Tekanan ini diperparah oleh sanksi internasional yang diberlakukan kembali, terutama oleh Amerika Serikat, yang membatasi akses Iran ke sistem keuangan global, transaksi perbankan, dan ekspor minyak. Sanksi PBB, yang sebelumnya ditangguhkan oleh kesepakatan nuklir Iran 2015, diberlakukan kembali pada September 2025, menargetkan produksi nuklir dan rudal Iran. Output minyak Iran dilaporkan turun 100.000 barel per hari pada akhir 2025 karena sanksi. Total ekspor, baik minyak maupun non-minyak, diperkirakan turun sekitar 16 persen menjadi 100 miliar dolar pada tahun 2025.

Akibatnya, pertumbuhan ekonomi Iran terhambat. IMF memproyeksikan pertumbuhan PDB sebesar 0,6 persen untuk tahun 2025, namun Bank Dunia memperkirakan kontraksi sebesar 1,7 persen pada tahun 2025 dan 2,8 persen pada tahun 2026. Beberapa ekonom Iran memperingatkan negara itu tergelincir ke dalam stagflasi—resesi dengan inflasi tinggi—dengan kontraksi PDB diperkirakan mencapai 1-2 persen hingga Maret 2026.

Dampak langsung terhadap kehidupan warga Iran sangat parah.
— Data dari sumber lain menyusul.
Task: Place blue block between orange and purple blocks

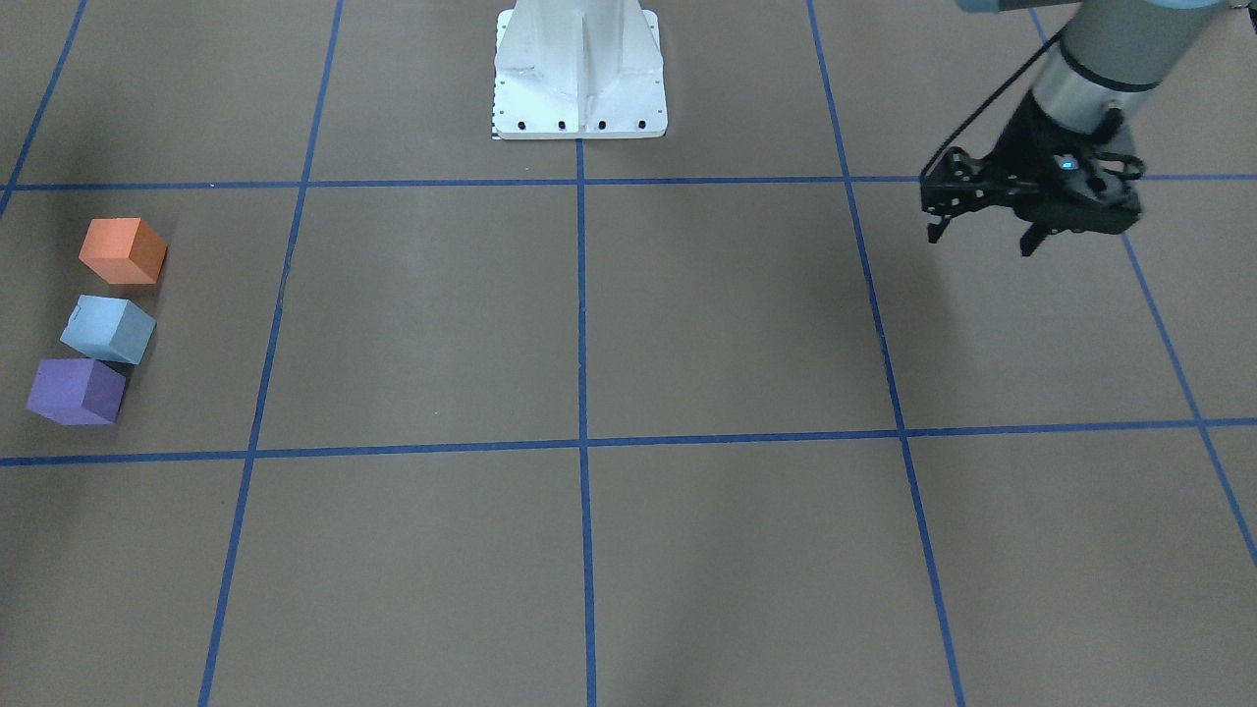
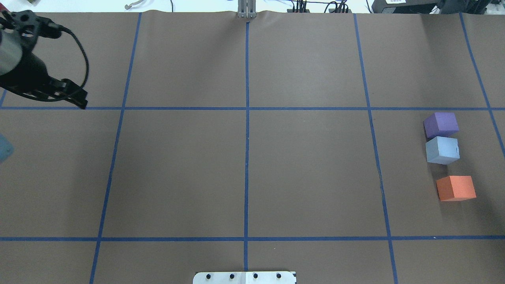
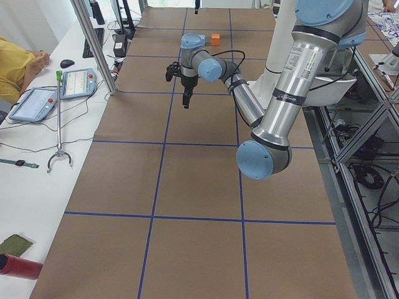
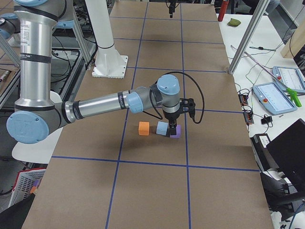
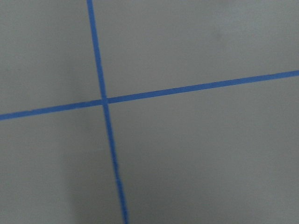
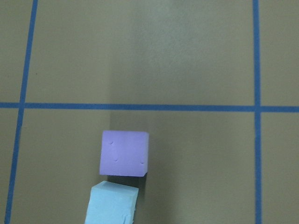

Upah minimum yang ditetapkan oleh Dewan Buruh Agung rezim untuk tahun 2025-2026 hanya 10,3 juta toman (mata uang tidak resmi yang umum digunakan), jauh di bawah perkiraan "keranjang subsisten dasar" sebesar 25-30 juta toman di Tehran, yang dengan pengeluaran tersembunyi dapat mencapai 50 juta toman untuk keluarga beranggotakan tiga orang. Pada Maret 2025, diperkirakan 22 hingga 50 persen warga Iran hidup di bawah garis kemiskinan, peningkatan tajam dari tahun 2022. Laporan juga menunjukkan 57 persen warga Iran mengalami malnutrisi pada tahun 2024. Lebih dari 60 juta dari sekitar 85 juta penduduk Iran terkena dampak buruk inflasi tinggi dan membutuhkan dukungan pemerintah untuk memenuhi kebutuhan sehari-hari mereka.

Tingkat pengangguran resmi menunjukkan penurunan menjadi 7,2 persen pada kuartal keempat 2024. Namun, pengangguran kaum muda tetap menjadi tantangan kritis, secara konsisten berkisar antara 20 persen dan 23 persen. Para kritikus berpendapat bahwa metodologi pengumpulan data pemerintah meremehkan angka pengangguran yang sebenarnya, dengan lebih dari 40 persen pengangguran adalah lulusan universitas.

Krisis ini menciptakan lingkungan ketidakpastian yang tinggi. Sanksi yang berkelanjutan, salah urus domestik, ketegangan geopolitik yang memburuk, termasuk perang 12 hari dengan Israel pada Juni 2025, dan masalah lingkungan seperti kekeringan, diperkirakan akan bertindak sebagai katalis utama bagi intensifikasi tantangan ekonomi, sosial, dan politik-keamanan di Iran pada tahun 2026. Tanpa reformasi struktural yang kredibel dan stabilisasi makroekonomi, potensi gejolak sosial dan ketidakstabilan politik akan tetap tinggi.